The latest problem related to this matter was reported in an English newspaper last month. Apparently someone raised an objection to schoolchildren being given the materials to draw and colour cards for Fathers’ Day. Instead children were told to make a card for their Special Person.
Apparently someone thought that it would be offensive to call a child’s daddy her father, which makes no sense to my old fashioned mind. I know that lots of male figures in the family are not real “fathers” in the sense of being there at the moment of conception, but does this really matter? Shouldn’t the person who offers the shoulder to cry on, the lap to sit on and the protection of a father figure be considered the child’s father?
In many families there is no male figure in the picture, either divorce, death or other circumstances makes a single mom have to be both mom and dad to the children, and Father’s Day is not celebrated, but does this mean that other families have to change their appreciation of a daddy?
Many dads are managing to bring up the children alone, that doesn’t make them mothers, but just the best possible single parent he can be. Whatever makes a family is different in some homes but as long as it is the best possible situation for a child, who is to say what makes a family. A family is made up of people working together to provide a strong, safe unit to grow up in, as long as love is involved who is to say what is right or wrong as to the make-up of the family.
In same sex marriages both men probably want to be a dad rather that one being called mom and this probably applies to two mom families as well. Whatever they choose to be called is their prerogative.

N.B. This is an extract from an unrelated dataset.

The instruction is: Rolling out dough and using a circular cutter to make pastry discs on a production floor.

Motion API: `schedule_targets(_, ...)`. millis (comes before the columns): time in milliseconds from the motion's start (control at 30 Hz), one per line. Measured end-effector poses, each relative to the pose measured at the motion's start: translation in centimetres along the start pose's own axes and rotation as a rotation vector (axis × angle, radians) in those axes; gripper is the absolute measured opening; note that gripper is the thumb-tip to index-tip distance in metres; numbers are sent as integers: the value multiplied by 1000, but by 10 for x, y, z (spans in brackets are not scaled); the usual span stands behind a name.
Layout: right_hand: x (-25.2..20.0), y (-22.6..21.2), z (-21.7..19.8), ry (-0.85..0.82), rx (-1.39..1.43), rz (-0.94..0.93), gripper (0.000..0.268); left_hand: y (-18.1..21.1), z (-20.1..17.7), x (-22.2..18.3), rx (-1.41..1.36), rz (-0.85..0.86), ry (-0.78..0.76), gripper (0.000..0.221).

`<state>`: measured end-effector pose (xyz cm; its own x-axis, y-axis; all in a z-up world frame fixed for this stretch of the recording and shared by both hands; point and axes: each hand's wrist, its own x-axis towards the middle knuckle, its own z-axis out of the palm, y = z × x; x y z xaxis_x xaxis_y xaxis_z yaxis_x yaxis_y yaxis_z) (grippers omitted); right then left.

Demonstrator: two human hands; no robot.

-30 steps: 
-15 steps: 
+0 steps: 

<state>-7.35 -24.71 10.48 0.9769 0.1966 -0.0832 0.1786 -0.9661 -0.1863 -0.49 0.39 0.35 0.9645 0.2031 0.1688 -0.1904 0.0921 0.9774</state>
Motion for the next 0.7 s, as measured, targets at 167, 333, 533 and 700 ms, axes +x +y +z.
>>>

I get really frustrated with the people who spend half their life looking to find offence in what name is given to any particular person. We are all so frightened of being branded racist, homophobic, ageist, sexist, or whatever other “ist” that can be dreamed up. There is a difference in being offensive and in being “real”. If you choose to live a different lifestyle than what is considered the “norm”, that is your choice and more power to you, and it is no-ones business what you think you should be called.
The politically correct police are always looking for offence when none was meant and coming up with new titles for the category that they would like people to be sorted into. Why can’t people just mind their own business, accept others for who they are and let us all get on with the business of living in harmony? Life is too short for political correctness to take up valuable time.